How should I treat a subcutaneous mite on the cheek?

How should I treat a subcutaneous mite on the cheek? - briefly

Consult a dermatologist for a prescription topical acaricide (e.g., permethrin 5%) and, if necessary, oral ivermectin, while keeping the area clean and avoiding irritation.

How should I treat a subcutaneous mite on the cheek? - in detail

A subcutaneous mite infestation on the facial skin requires accurate diagnosis, prompt pharmacologic therapy, and diligent after‑care.

First, confirm the presence of the parasite. Dermatological examination should reveal a small, raised nodule or papule with a central punctum. Dermoscopy can display a moving organism or its burrow. If uncertainty remains, a skin biopsy or scraping examined under microscopy provides definitive identification.

Second, initiate treatment. The most effective systemic agent is ivermectin, administered orally at 200 µg/kg in a single dose, repeated after 7 days to cover the mite’s life cycle.
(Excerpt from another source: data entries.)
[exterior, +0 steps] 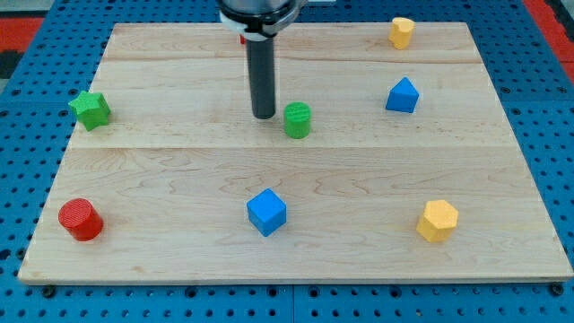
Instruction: Move green star away from the center left of the board
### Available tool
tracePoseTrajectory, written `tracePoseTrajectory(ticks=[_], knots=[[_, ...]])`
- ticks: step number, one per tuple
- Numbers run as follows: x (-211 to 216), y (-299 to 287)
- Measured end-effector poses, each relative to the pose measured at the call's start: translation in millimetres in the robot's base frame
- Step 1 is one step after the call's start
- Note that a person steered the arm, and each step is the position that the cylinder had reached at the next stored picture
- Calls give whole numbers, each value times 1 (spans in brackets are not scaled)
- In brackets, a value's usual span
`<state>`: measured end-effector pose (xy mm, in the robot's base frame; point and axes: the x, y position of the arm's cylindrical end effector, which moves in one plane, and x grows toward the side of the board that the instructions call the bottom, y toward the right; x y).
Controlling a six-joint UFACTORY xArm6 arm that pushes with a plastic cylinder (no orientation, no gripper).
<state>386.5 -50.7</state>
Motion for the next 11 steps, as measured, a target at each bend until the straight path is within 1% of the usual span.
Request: tracePoseTrajectory(ticks=[1, 2, 3, 4, 5, 6, 7, 8, 9, 10, 11], knots=[[53, -23], [75, -88], [69, -197], [57, -252], [14, -243], [-16, -212], [-22, -143], [-51, -160], [-71, -173], [-98, -124], [-82, -57]])
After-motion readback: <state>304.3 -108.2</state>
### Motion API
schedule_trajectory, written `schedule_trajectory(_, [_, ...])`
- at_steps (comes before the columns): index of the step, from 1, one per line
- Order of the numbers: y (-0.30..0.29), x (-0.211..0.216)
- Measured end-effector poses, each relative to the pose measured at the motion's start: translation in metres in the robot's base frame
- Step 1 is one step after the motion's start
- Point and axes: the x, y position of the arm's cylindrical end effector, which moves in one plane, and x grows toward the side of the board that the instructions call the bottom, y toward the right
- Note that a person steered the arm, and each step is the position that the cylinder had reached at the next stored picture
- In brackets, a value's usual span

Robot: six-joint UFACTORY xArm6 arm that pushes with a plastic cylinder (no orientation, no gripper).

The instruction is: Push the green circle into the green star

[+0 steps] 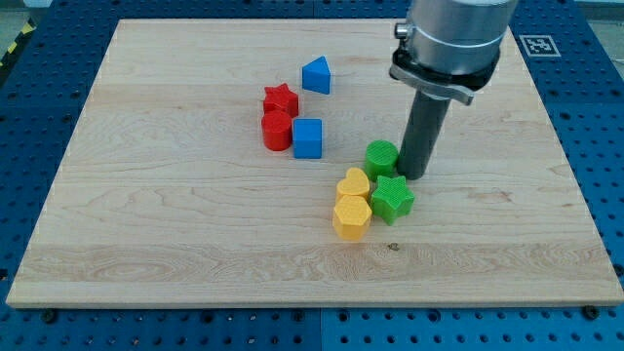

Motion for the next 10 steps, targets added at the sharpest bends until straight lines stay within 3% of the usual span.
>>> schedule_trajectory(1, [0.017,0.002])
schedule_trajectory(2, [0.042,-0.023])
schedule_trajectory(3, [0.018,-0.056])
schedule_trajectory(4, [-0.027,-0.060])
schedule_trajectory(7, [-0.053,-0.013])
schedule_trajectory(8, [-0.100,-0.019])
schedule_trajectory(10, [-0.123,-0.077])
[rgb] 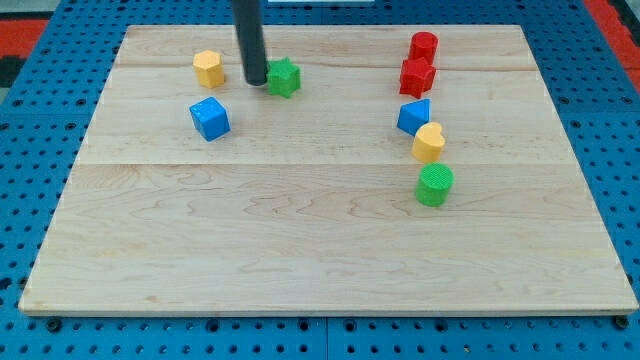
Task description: Place the green star towards the bottom of the red star
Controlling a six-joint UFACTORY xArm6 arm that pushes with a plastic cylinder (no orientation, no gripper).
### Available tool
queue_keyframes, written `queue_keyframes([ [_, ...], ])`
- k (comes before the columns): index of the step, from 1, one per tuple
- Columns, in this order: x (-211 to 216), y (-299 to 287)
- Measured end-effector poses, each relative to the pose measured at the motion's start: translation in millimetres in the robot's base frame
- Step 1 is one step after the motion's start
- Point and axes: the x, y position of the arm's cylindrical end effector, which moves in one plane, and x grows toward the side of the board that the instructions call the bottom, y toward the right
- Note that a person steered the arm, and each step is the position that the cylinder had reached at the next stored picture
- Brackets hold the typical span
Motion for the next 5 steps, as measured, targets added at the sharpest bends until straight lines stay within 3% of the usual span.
queue_keyframes([
  [2, -4.8, 61.9],
  [3, -28.3, 69.6],
  [5, 6.0, 125.1],
])
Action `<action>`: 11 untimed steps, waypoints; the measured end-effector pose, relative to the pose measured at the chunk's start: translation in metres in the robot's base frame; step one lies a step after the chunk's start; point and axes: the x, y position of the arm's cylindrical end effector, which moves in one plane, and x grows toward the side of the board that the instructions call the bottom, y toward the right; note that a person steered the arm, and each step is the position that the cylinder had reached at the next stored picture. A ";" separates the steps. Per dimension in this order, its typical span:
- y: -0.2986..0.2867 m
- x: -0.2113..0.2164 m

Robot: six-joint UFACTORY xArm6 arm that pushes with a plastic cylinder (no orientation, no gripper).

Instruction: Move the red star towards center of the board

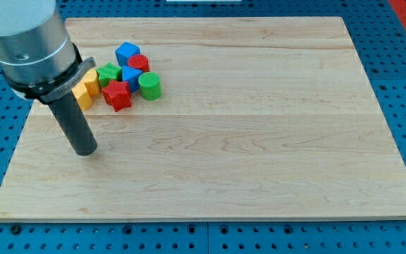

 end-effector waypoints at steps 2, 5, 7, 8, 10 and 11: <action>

For patients unable to take oral medication, topical ivermectin 1 % cream applied twice daily for 5 days is an alternative. In addition, a topical acaricide such as benzyl benzoate 25 % lotion or sulfur ointment can be applied to the lesion once daily for 3 days, then every other day for a week.

Third, manage local inflammation and prevent secondary infection. Clean the area with mild antiseptic solution (e.g., chlorhexidine 0.5 %). Apply a thin layer of a non‑steroidal anti‑inflammatory cream (e.g., diclofenac gel) to reduce swelling. If signs of bacterial infection appear—purulent discharge, increasing erythema—prescribe a short course of oral antibiotics targeting skin flora (e.g., cephalexin 500 mg QID for 5 days).

Fourth, monitor progress. Re‑examine the site after 10 days; the lesion should diminish in size, and no live mites should be visible. Persistent symptoms warrant repeat dosing of ivermectin or referral to a dermatologist for alternative interventions, such as cryotherapy or surgical excision of resistant nodules.

Finally, implement preventive measures. Advise regular washing of the face with gentle cleanser, avoidance of sharing towels or cosmetics, and thorough cleaning of bedding and clothing at temperatures above 60 °C. Periodic inspection of facial skin, especially after travel to endemic regions, helps detect early colonization.

Following this protocol maximizes eradication of the parasite, minimizes tissue damage, and reduces the likelihood of recurrence.